TASK:
Retype all data exactly as given. Pictures should not be retyped.

SOURCE DATA:

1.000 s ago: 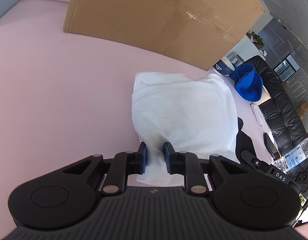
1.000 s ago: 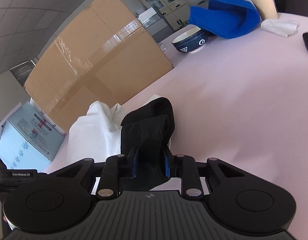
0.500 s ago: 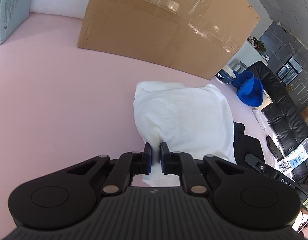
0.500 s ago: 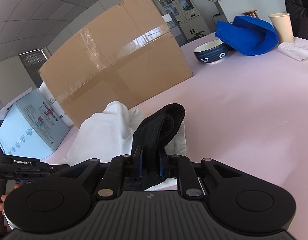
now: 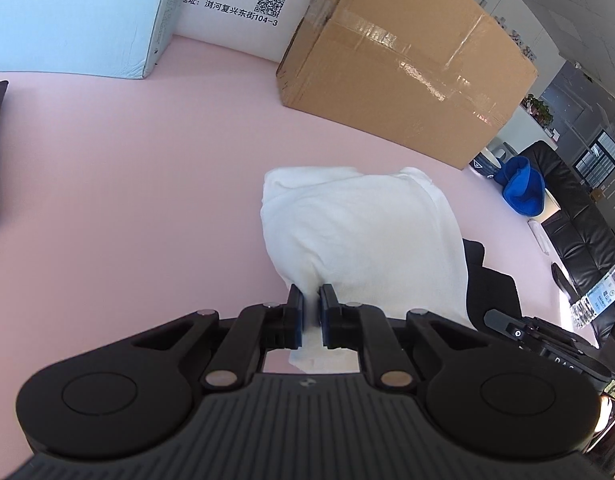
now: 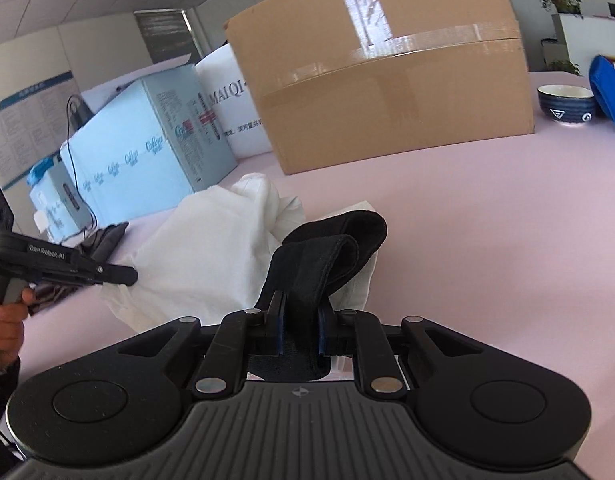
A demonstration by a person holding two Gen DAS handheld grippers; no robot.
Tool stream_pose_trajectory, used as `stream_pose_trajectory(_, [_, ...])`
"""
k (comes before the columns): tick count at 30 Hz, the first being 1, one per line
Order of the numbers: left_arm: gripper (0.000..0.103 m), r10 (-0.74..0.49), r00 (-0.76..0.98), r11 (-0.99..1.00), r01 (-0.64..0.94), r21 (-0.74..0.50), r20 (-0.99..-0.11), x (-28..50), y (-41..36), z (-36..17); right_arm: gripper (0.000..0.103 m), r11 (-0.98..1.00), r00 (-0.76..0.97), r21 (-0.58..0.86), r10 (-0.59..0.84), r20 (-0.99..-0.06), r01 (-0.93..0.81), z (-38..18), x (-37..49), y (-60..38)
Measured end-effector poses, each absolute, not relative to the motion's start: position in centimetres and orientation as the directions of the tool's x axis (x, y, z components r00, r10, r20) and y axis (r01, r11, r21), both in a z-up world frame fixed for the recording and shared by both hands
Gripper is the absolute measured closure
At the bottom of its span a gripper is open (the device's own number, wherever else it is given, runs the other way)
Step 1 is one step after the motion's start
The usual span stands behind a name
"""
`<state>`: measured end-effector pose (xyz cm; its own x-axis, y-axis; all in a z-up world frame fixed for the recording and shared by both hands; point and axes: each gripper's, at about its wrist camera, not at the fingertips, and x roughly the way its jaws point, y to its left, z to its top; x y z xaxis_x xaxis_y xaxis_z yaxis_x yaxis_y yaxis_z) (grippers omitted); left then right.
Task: Fold clothes
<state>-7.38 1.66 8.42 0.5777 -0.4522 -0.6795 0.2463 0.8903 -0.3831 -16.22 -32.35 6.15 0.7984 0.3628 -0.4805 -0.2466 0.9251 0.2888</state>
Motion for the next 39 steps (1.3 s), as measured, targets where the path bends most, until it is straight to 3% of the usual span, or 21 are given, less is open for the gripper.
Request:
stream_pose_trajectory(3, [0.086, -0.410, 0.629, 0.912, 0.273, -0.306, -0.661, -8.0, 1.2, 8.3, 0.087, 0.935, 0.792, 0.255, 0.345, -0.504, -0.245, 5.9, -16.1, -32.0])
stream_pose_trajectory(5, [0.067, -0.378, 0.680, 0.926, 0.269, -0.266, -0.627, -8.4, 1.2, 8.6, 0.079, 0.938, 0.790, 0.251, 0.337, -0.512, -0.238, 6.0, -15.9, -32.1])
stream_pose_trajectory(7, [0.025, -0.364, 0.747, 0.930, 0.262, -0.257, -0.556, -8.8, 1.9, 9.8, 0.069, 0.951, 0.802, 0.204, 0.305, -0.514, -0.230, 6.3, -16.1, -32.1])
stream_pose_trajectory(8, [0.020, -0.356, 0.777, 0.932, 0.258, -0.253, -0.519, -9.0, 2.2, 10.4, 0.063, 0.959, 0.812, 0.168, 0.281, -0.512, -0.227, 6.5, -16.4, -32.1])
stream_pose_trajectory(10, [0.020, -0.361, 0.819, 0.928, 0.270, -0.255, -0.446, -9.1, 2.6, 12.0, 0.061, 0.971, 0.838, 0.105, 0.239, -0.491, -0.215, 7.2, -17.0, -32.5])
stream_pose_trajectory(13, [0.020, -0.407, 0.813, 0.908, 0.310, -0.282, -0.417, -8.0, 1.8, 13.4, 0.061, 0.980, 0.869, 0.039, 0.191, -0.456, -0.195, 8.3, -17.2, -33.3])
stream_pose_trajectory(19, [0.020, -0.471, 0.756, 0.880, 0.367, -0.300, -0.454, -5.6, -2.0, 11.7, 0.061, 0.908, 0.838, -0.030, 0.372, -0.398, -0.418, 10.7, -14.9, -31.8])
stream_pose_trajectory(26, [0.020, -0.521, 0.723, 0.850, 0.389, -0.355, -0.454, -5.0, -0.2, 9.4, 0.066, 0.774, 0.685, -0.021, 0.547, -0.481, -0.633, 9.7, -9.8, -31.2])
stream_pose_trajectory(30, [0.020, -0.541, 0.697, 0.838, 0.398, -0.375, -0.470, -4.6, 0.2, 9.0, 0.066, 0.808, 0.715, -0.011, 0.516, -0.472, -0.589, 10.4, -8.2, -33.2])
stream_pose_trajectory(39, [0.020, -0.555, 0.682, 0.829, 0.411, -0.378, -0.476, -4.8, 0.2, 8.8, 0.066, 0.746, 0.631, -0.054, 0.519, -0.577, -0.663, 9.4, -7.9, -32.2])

TASK RESPONSE:
1.000 s ago: 
1.000 s ago: 
0.500 s ago: 
0.500 s ago: 
now: 
now: 
A demonstration by a person holding two Gen DAS handheld grippers; no robot.
Tool stream_pose_trajectory, used as `stream_pose_trajectory(_, [_, ...])`
"""
k (comes before the columns): tick count at 30 Hz, the first being 1, one per line
Order of the numbers: left_arm: gripper (0.000..0.103 m), r10 (-0.74..0.49), r00 (-0.76..0.98), r11 (-0.99..1.00), r01 (-0.64..0.94), r21 (-0.74..0.50), r20 (-0.99..-0.11), x (-28..50), y (-41..36), z (-36..17); right_arm: gripper (0.000..0.103 m), r11 (-0.98..1.00), r00 (-0.76..0.97), r21 (-0.58..0.86), r10 (-0.59..0.84), r20 (-0.99..-0.06), r01 (-0.93..0.81), z (-38..18), x (-37..49), y (-60..38)
Measured end-effector poses, each absolute, not relative to the motion's start: position in centimetres and orientation as the directions of the tool's x axis (x, y, z components r00, r10, r20) and y axis (r01, r11, r21), both in a z-up world frame fixed for the recording and shared by both hands
Gripper is the absolute measured closure
At the bottom of its span a gripper is open (the device's own number, wherever else it is given, runs the other way)
Step 1 is one step after the motion's start
The usual span stands behind a name
"""
`<state>`: measured end-effector pose (xyz cm; its own x-axis, y-axis; all in a z-up world frame fixed for the recording and shared by both hands; point and axes: each gripper's, at about its wrist camera, not at the fingertips, and x roughly the way its jaws point, y to its left, z to its top; x y z xaxis_x xaxis_y xaxis_z yaxis_x yaxis_y yaxis_z) (grippers omitted); left then right.
Task: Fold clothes
<state>-7.38 1.66 8.42 0.5777 -0.4522 -0.6795 0.2463 0.8903 -0.3831 -16.22 -32.35 6.15 0.7984 0.3628 -0.4805 -0.2466 0.9251 0.2888</state>
Motion for the next 39 steps (1.3 s), as measured, targets where the path bends most, until it is straight to 3% of the usual span, or 21 are given, less is open for the gripper.
Request:
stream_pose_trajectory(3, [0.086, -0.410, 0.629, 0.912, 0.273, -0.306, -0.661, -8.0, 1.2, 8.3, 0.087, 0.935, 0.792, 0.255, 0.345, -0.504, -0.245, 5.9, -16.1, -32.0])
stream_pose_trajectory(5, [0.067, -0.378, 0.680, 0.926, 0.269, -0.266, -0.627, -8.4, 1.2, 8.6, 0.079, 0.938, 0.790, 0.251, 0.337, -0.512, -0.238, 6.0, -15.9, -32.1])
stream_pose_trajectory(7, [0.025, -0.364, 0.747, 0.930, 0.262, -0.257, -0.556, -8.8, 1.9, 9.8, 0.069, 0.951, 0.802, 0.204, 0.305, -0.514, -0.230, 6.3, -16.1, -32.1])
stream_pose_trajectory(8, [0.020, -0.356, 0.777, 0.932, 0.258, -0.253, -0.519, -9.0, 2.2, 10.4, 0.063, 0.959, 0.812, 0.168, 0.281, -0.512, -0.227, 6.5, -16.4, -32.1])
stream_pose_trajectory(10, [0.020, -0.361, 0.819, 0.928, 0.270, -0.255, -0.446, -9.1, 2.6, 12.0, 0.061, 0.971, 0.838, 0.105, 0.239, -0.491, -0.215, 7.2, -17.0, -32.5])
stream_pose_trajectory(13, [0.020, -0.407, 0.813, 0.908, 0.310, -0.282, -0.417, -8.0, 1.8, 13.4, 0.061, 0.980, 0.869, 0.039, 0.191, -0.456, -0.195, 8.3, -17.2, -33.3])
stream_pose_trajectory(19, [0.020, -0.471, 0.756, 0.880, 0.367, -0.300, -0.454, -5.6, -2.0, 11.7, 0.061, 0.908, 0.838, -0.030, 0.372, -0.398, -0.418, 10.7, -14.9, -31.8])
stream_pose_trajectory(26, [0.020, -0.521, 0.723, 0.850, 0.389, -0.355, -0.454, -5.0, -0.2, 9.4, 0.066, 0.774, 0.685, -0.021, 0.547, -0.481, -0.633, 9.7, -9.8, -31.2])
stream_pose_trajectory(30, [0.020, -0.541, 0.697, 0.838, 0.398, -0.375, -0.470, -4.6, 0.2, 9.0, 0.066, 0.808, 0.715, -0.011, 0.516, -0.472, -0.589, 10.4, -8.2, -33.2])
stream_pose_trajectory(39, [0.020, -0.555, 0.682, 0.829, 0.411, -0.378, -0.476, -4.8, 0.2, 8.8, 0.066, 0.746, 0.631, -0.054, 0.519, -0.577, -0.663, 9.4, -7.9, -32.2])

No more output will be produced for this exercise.